Data Capture Setup

The camera we are using comes with an orthographic lens and has a very small field-of-view, and has a very narrow depth of focus. It images a very small section of the scene and has a very narrow depth-of-field. Thus, only a thin slice of the scene will appear in-focus in the captured image. We mount the camera onto a robot arm that moves the camera along the optical axis away from the scene slowly. The camera records a video during the process. In our setup, the camera moves 0.2 inches in 60 seconds, and captures video at 5 fps, resulting in a total of 300 frames for each scene.

Capture setup

We captured two fabric materials under our imaging system. Below we show a sample image from each focal stack

Fabric materials are particularly challenging and interesting under microscopic scale, due to the occlusion, specular reflection, and complicated geometry.
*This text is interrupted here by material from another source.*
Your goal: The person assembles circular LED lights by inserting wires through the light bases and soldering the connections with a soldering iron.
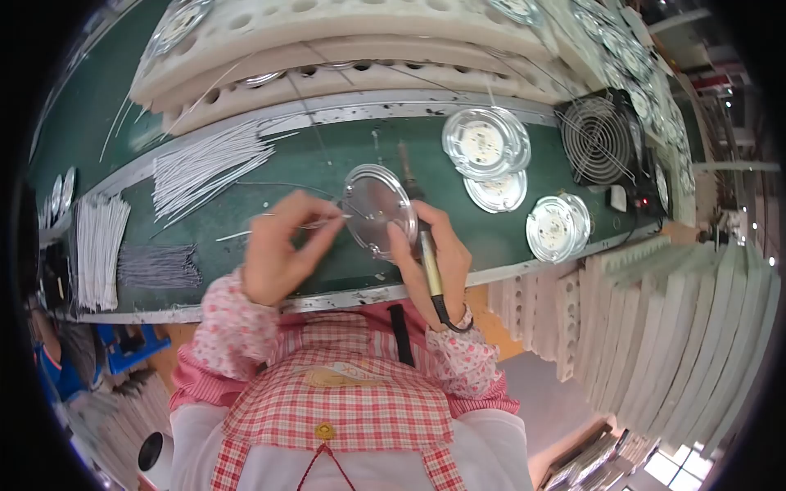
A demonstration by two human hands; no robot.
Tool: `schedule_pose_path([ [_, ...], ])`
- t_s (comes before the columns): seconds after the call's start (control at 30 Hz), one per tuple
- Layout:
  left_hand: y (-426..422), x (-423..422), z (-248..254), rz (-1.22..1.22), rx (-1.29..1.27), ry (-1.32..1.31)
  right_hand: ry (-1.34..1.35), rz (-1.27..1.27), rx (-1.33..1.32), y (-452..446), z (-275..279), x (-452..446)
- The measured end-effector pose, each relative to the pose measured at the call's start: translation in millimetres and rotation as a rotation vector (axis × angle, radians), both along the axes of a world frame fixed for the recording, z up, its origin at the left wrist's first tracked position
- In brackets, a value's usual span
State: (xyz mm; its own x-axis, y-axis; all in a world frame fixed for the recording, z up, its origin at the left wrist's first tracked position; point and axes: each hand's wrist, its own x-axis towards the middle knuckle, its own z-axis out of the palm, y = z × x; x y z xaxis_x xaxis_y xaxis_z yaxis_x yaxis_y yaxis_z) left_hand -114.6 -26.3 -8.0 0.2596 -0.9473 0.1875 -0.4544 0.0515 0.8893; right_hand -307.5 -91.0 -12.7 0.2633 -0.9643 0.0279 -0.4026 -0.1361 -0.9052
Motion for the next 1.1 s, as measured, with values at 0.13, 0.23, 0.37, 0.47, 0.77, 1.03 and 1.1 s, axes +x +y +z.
schedule_pose_path([
  [0.13, -4.8, -18.7, -9.1, 0.02, 0.002, 0.071, 0.011, 0.012, -0.034, 3.3, 2.4, 3.9],
  [0.23, -6.0, -22.5, -8.1, 0.022, -0.036, 0.029, 0.032, 0.052, -0.114, 6.2, 6.4, 5.2],
  [0.37, -1.5, -23.7, -2.8, 0.017, -0.083, -0.097, 0.091, 0.113, -0.278, 15.6, 11.0, 8.0],
  [0.47, 4.6, -18.8, -7.9, -0.045, -0.13, -0.164, 0.113, 0.224, -0.436, 25.5, 15.6, 10.6],
  [0.77, 10.4, -3.6, -20.2, -0.078, 0.125, 0.265, -0.028, 0.682, -0.237, -27.5, -0.3, -0.1],
  [1.03, 11.5, -15.2, -28.0, 0.143, 0.194, 0.449, 0.029, 0.461, -0.309, -8.2, -12.6, 15.7],
  [1.1, 7.7, -15.9, -7.6, 0.09, 0.251, 0.23, 0.119, 0.371, -0.404, 3.2, -10.9, 19.5],
])
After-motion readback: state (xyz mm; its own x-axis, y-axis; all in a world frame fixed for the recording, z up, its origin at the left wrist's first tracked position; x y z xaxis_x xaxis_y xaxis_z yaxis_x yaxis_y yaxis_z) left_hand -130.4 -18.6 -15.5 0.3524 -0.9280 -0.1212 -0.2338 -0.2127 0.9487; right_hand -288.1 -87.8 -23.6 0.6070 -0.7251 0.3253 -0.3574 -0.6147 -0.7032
Qualitative and Quantitative Results

Due to the limitations of our hardware, we cannot obtain accurate measurements of ground truth depth in our captured datasets of microscopic-level scenes. Consequently, we are unable to conduct a quantitative analysis of the depth map’s accuracy. To address this, we rely on a synthetic refocusing task to evaluate the effectiveness of our method. By generating images with unknown focus settings that were not used during network training, we can assess the performance of our method.

Left: depth map estimation. Middle: All-in-focus scene reconstruction. Right: Synthetically refocused image, top-left shows PSNR metric

Dense Focal Stack

We also explore whether the method needs a densely-sampled focal stack. Our original dataset, after preprocessing, contains 36 images from foreground focus to background focus. We examine the model performance when we subsample the dataset. The result is shown below. We see that the method requires a relatively dense focal stack for good performance. One possible reason is that our model only explores per-image feature, but does not model relation across images. In general, the focal stack should contain at least one sharp image of each textured structure in the scene.

Ablation with number of images in focal stack